◆ THE PROBLEM ◆
Pull each line holding the word "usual" from the data.

◆ COLLECTED DATA ◆
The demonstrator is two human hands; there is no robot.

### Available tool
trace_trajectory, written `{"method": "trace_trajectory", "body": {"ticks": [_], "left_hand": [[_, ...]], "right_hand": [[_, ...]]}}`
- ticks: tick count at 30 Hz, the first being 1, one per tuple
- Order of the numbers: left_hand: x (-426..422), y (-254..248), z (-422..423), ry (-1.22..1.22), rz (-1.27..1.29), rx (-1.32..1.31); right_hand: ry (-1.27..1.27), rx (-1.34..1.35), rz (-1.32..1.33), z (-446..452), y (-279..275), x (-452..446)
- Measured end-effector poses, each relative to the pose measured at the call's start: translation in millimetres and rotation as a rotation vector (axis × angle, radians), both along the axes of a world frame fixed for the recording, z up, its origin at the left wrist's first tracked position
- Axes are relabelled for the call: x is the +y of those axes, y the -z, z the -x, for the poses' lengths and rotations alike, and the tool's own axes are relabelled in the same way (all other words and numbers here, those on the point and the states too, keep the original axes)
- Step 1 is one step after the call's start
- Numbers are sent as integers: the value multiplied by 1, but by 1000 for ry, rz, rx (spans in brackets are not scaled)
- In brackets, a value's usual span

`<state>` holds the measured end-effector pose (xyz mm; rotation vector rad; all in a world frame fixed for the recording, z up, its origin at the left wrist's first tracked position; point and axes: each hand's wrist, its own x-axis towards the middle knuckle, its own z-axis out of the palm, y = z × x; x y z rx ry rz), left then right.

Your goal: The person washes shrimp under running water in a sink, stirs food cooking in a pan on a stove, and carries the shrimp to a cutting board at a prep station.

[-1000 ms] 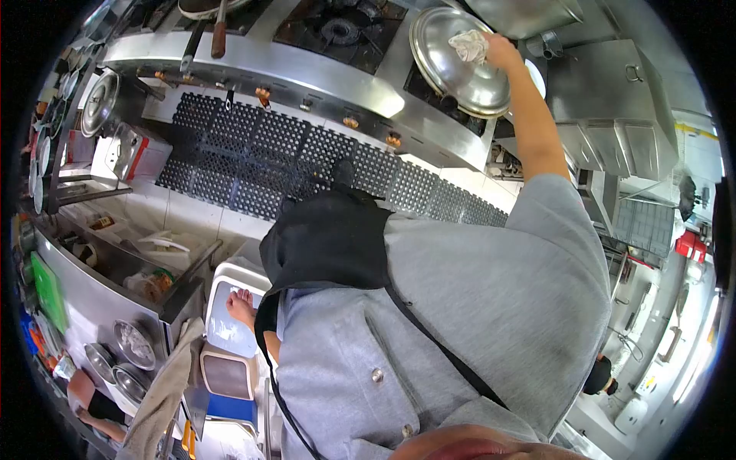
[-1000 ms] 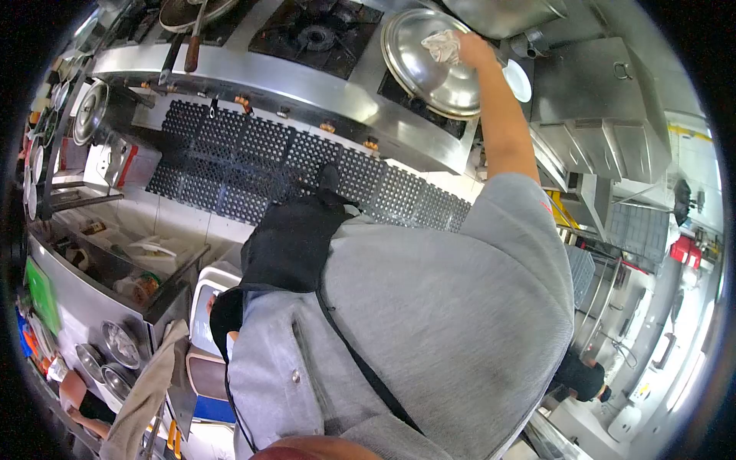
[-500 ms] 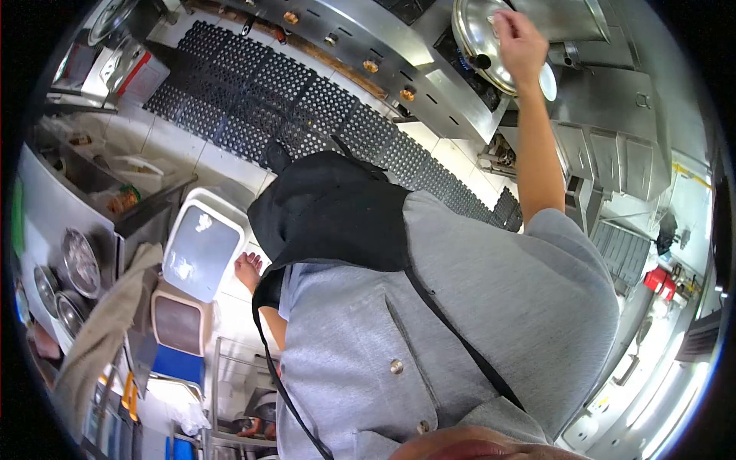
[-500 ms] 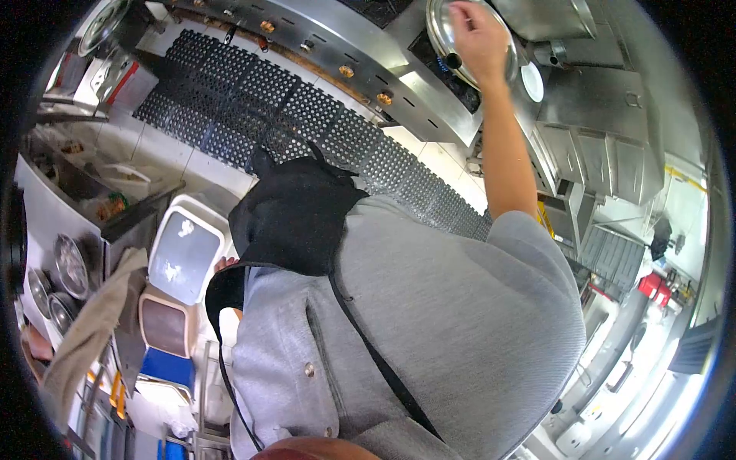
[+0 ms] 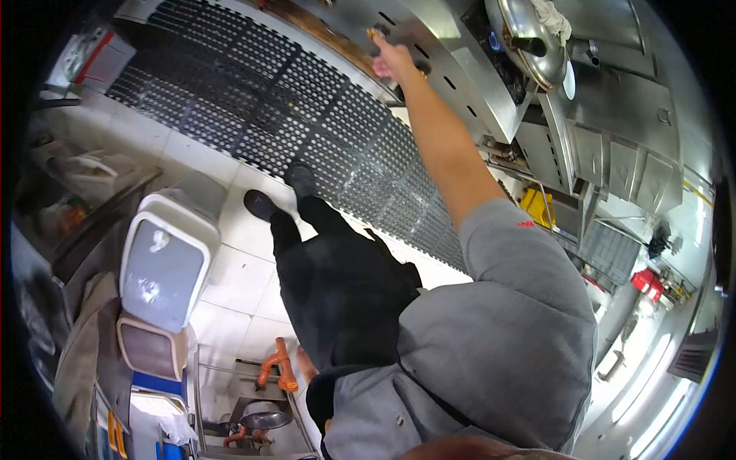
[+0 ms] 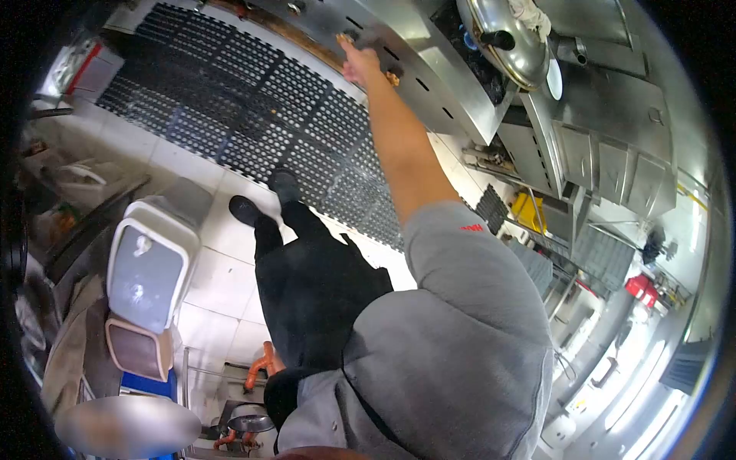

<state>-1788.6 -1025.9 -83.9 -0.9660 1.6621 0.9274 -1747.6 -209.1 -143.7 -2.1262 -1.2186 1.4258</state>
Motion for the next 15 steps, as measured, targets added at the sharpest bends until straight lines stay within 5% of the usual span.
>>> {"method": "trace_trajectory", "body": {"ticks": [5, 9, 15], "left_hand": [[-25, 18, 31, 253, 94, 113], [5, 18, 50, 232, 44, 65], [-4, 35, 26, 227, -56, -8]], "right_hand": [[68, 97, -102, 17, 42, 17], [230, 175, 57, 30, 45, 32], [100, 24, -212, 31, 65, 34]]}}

◆ SOLUTION TO THIS EXERCISE ◆
- In brackets, a value's usual span
Motion for the next 15 steps, as measured, targets added at the sharpest bends until straight lines stay within 5% of the usual span.

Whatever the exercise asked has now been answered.